WORK TO BE COMPLETED:
Give back every line of the material below exactly, but no images.

BEGIN

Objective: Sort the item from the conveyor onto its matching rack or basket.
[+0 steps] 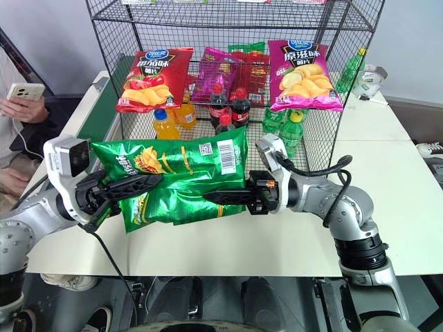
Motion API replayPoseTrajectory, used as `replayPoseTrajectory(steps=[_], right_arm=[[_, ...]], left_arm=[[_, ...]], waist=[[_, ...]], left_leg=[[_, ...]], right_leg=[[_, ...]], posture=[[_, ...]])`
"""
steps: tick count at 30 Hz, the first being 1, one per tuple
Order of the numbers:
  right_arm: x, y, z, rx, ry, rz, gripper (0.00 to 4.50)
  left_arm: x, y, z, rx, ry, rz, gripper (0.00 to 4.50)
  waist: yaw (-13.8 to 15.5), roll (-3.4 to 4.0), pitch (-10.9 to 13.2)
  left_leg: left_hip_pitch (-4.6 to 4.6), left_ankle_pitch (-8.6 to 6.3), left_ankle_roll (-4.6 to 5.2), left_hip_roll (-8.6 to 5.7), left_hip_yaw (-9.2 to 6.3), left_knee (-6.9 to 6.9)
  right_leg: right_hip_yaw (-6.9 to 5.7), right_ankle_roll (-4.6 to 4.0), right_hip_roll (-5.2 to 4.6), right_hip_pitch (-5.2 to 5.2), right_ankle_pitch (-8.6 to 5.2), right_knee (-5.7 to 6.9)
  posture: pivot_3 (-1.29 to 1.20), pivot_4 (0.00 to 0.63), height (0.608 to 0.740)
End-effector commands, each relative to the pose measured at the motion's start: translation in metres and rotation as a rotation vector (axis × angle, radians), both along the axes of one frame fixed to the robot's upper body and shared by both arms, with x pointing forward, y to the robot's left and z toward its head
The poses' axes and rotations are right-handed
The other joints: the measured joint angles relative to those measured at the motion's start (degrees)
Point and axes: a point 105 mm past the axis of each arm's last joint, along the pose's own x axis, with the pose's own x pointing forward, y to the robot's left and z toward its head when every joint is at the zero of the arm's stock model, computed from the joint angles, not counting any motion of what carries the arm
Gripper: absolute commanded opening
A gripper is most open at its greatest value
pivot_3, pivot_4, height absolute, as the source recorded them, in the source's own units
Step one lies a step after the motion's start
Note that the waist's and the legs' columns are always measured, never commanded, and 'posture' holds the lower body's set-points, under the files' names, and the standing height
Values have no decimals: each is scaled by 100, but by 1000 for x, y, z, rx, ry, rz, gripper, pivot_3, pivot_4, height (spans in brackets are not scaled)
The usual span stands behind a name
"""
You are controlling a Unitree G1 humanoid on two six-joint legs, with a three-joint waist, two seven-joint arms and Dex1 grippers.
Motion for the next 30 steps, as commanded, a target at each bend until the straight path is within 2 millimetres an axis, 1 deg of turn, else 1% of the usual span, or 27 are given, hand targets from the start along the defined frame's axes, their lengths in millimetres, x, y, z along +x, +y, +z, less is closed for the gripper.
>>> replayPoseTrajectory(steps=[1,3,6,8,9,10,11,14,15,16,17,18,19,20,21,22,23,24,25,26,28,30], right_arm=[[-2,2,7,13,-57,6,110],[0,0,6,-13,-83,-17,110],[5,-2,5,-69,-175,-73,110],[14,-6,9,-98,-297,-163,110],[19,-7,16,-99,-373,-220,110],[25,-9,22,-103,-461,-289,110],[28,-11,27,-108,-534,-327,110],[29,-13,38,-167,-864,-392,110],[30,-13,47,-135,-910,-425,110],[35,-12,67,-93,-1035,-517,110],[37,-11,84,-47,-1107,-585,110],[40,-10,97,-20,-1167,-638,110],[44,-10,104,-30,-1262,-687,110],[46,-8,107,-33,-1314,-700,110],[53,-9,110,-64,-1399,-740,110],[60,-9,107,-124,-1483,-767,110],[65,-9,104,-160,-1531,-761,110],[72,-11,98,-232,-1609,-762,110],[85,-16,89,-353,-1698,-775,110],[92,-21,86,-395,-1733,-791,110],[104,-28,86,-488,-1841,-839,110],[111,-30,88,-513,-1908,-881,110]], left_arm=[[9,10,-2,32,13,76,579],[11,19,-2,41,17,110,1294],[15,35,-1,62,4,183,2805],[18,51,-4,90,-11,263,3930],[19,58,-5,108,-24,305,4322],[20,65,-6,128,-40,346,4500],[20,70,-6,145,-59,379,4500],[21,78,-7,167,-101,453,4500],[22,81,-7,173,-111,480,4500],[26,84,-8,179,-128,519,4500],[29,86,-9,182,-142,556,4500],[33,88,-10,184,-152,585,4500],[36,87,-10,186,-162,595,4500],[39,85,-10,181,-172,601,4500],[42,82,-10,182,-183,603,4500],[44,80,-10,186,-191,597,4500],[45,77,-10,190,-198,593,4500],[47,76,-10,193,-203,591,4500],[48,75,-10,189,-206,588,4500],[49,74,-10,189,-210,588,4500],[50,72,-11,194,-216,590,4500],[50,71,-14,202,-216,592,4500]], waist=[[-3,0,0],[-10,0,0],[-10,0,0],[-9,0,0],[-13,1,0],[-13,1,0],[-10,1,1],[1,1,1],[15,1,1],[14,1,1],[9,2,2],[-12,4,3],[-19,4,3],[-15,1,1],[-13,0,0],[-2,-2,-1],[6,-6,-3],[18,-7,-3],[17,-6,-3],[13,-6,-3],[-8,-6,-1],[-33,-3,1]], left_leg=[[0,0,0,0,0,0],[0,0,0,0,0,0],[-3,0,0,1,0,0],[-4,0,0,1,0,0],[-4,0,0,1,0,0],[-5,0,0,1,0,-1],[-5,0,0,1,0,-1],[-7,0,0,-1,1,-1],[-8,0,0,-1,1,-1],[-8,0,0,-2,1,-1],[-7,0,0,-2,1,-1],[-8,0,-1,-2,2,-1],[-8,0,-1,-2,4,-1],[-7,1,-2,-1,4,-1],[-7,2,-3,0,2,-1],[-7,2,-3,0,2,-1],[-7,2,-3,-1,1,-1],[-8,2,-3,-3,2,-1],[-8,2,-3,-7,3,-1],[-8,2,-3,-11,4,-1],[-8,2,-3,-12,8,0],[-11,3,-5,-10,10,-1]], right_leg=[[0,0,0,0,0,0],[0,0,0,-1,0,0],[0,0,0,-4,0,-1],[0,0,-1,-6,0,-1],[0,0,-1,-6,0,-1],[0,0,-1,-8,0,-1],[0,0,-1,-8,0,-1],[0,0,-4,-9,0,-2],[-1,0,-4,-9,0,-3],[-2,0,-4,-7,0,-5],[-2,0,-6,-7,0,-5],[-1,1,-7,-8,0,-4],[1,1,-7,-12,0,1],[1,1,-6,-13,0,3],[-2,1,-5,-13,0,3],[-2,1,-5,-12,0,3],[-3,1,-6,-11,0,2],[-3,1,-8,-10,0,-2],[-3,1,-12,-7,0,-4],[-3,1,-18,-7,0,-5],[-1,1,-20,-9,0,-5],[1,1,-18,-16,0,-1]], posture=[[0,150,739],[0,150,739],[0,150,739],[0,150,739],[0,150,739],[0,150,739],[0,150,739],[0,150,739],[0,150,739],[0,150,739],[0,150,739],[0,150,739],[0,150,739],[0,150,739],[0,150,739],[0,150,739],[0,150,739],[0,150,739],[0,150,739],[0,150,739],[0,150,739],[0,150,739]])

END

WRITTEN REPLY:
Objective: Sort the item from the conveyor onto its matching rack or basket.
[+0 steps] 
Motion API replayPoseTrajectory, used as `replayPoseTrajectory(steps=[_], right_arm=[[_, ...]], left_arm=[[_, ...]], waist=[[_, ...]], left_leg=[[_, ...]], right_leg=[[_, ...]], posture=[[_, ...]])`
"""
steps: tick count at 30 Hz, the first being 1, one per tuple
Order of the numbers:
  right_arm: x, y, z, rx, ry, rz, gripper (0.00 to 4.50)
  left_arm: x, y, z, rx, ry, rz, gripper (0.00 to 4.50)
  waist: yaw (-13.8 to 15.5), roll (-3.4 to 4.0), pitch (-10.9 to 13.2)
  left_leg: left_hip_pitch (-4.6 to 4.6), left_ankle_pitch (-8.6 to 6.3), left_ankle_roll (-4.6 to 5.2), left_hip_roll (-8.6 to 5.7), left_hip_yaw (-9.2 to 6.3), left_knee (-6.9 to 6.9)
  right_leg: right_hip_yaw (-6.9 to 5.7), right_ankle_roll (-4.6 to 4.0), right_hip_roll (-5.2 to 4.6), right_hip_pitch (-5.2 to 5.2), right_ankle_pitch (-8.6 to 5.2), right_knee (-5.7 to 6.9)
  posture: pivot_3 (-1.29 to 1.20), pivot_4 (0.00 to 0.63), height (0.608 to 0.740)
End-effector commands, each relative to the pose measured at the motion's start: translation in metres and rotation as a rotation vector (axis × angle, radians), both along the axes of one frame fixed to the robot's upper body and shared by both arms, with x pointing forward, y to the robot's left and z toward its head
The poses' axes and rotations are right-handed
The other joints: the measured joint angles relative to those measured at the motion's start (degrees)
Point and axes: a point 105 mm past the axis of each arm's last joint, along the pose's own x axis, with the pose's own x pointing forward, y to the robot's left and z toward its head when every joint is at the zero of the arm's stock model, computed from the joint angles, not counting any motion of what carries the arm
Gripper: absolute commanded opening
A gripper is most open at its greatest value
pivot_3, pivot_4, height absolute, as the source recorded them, in the source's own units
Step one lies a step after the motion's start
Note that the waist's and the legs' columns are always measured, never commanded, and 'posture' holds the lower body's set-points, under the files' names, and the standing height
Values have no decimals: each is scaled by 100, but by 1000 for x, y, z, rx, ry, rz, gripper, pivot_3, pivot_4, height (spans in brackets are not scaled)
The usual span stands behind a name
"""
You are controlling a Unitree G1 humanoid on two six-joint legs, with a three-joint waist, two seven-joint arms and Dex1 grippers.
Motion for the next 30 steps, as commanded, a target at each bend until the straight path is within 2 millimetres an axis, 1 deg of turn, else 1% of the usual span, or 27 are given, hand targets from the start along the defined frame's axes, their lengths in millimetres, x, y, z along +x, +y, +z, less is closed for the gripper.
>>> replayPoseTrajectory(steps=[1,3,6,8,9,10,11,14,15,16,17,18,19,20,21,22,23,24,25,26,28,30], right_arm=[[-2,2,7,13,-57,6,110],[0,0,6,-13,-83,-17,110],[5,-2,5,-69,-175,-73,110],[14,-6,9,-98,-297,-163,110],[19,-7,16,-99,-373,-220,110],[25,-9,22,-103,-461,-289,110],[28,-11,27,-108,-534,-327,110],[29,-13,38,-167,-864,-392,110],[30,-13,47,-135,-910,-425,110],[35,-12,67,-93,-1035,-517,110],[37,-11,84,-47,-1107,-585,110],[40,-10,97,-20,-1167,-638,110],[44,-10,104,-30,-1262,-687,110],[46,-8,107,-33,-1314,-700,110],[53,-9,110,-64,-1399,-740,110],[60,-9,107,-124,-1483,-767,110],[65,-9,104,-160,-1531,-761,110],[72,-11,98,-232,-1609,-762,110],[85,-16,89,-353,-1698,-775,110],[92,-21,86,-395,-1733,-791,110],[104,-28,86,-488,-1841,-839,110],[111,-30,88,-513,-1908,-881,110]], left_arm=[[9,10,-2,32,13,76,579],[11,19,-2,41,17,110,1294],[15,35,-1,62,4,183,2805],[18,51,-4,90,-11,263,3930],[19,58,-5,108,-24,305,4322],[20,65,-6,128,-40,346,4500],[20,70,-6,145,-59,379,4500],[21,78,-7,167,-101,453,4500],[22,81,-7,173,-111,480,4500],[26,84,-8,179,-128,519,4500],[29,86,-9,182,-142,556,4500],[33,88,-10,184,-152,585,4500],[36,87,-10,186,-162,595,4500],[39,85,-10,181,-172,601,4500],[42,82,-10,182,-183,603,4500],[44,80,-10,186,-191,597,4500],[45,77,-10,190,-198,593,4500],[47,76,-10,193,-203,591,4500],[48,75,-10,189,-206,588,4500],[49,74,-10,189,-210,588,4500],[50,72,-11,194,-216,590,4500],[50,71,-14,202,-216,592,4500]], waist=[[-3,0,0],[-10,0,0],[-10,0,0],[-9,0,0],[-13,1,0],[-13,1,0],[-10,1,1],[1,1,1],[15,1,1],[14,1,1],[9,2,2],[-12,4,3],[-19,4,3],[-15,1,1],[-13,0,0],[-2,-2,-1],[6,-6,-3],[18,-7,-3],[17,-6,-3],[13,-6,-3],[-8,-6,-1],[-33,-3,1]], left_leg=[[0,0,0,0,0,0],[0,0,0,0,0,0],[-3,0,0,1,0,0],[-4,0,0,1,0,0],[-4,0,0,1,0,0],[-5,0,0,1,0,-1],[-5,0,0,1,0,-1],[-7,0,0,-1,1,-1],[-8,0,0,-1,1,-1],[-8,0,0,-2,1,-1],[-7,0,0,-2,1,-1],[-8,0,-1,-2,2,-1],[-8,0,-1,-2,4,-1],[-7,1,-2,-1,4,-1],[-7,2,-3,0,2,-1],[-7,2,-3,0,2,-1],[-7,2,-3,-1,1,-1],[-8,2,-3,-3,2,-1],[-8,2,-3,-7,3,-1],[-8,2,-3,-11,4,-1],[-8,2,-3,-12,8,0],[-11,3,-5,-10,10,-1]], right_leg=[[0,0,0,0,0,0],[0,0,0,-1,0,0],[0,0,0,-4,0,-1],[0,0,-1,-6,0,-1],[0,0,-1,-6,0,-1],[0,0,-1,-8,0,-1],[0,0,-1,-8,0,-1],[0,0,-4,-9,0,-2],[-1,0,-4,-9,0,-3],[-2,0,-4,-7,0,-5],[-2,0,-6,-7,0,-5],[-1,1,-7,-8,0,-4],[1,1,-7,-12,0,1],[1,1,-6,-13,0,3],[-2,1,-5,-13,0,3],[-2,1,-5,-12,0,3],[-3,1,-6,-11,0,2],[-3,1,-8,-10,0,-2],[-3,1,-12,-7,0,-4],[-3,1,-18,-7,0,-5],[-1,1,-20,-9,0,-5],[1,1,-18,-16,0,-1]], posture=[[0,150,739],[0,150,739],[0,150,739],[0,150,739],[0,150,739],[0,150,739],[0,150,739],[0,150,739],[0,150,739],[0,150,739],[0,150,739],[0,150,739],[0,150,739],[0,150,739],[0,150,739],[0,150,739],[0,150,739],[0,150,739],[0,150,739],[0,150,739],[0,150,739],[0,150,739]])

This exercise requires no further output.